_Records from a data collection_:
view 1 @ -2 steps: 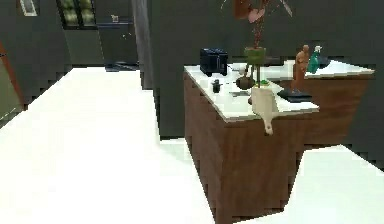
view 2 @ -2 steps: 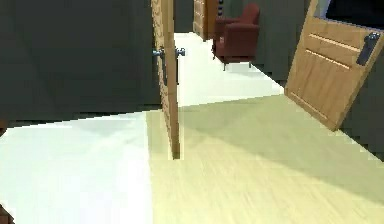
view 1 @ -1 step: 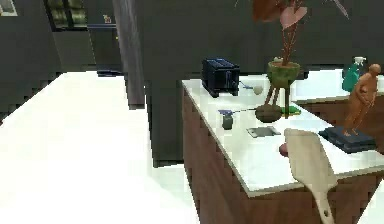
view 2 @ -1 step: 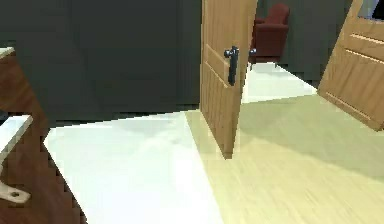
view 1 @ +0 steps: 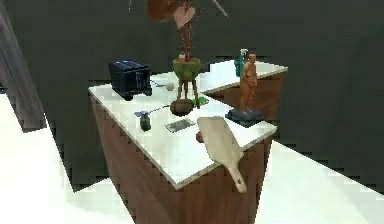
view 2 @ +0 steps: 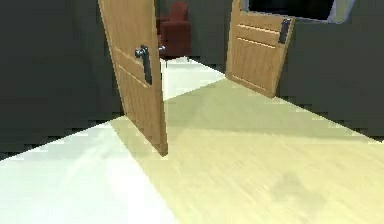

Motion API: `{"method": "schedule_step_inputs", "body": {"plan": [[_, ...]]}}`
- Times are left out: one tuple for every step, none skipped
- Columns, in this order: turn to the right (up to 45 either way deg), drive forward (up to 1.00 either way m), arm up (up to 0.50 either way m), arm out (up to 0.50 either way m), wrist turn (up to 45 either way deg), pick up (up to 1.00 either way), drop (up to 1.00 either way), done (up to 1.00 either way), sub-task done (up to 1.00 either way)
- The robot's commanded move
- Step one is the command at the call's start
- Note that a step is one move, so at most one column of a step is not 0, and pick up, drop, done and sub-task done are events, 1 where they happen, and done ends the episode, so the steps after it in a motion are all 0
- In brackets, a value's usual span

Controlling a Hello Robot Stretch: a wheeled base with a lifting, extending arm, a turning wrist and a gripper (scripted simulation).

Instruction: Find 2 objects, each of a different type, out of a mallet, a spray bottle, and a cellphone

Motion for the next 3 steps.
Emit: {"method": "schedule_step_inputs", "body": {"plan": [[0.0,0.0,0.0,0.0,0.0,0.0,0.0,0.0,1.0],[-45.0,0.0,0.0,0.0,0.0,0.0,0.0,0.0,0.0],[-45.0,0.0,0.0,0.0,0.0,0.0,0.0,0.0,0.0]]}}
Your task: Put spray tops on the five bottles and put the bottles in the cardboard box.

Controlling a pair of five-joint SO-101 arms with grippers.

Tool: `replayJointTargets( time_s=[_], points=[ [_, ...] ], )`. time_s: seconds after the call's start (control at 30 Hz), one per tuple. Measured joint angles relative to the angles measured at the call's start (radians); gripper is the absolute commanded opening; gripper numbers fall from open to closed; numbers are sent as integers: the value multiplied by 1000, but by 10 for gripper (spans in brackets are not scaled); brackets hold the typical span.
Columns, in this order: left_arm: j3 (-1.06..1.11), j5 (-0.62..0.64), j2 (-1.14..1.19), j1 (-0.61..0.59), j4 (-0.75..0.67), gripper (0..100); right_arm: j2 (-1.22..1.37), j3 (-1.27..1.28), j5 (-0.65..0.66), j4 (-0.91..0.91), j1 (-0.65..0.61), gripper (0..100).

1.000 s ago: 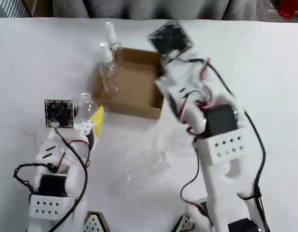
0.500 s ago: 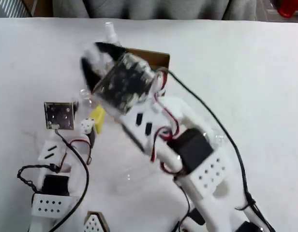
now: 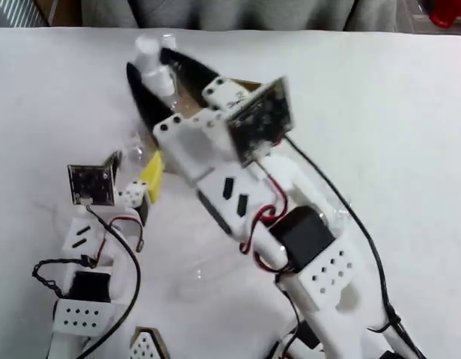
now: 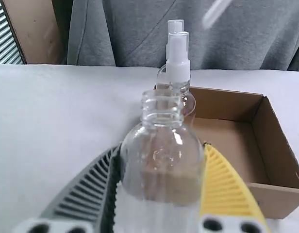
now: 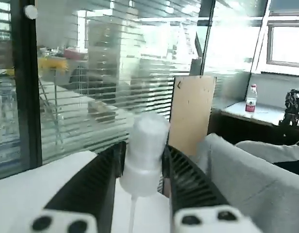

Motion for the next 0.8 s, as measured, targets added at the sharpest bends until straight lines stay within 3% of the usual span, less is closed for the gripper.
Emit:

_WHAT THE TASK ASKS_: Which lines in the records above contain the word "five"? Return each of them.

_EXERCISE RESULT_:
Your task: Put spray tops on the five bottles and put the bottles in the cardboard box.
Controlling a pair of five-joint SO-101 arms with grippers.

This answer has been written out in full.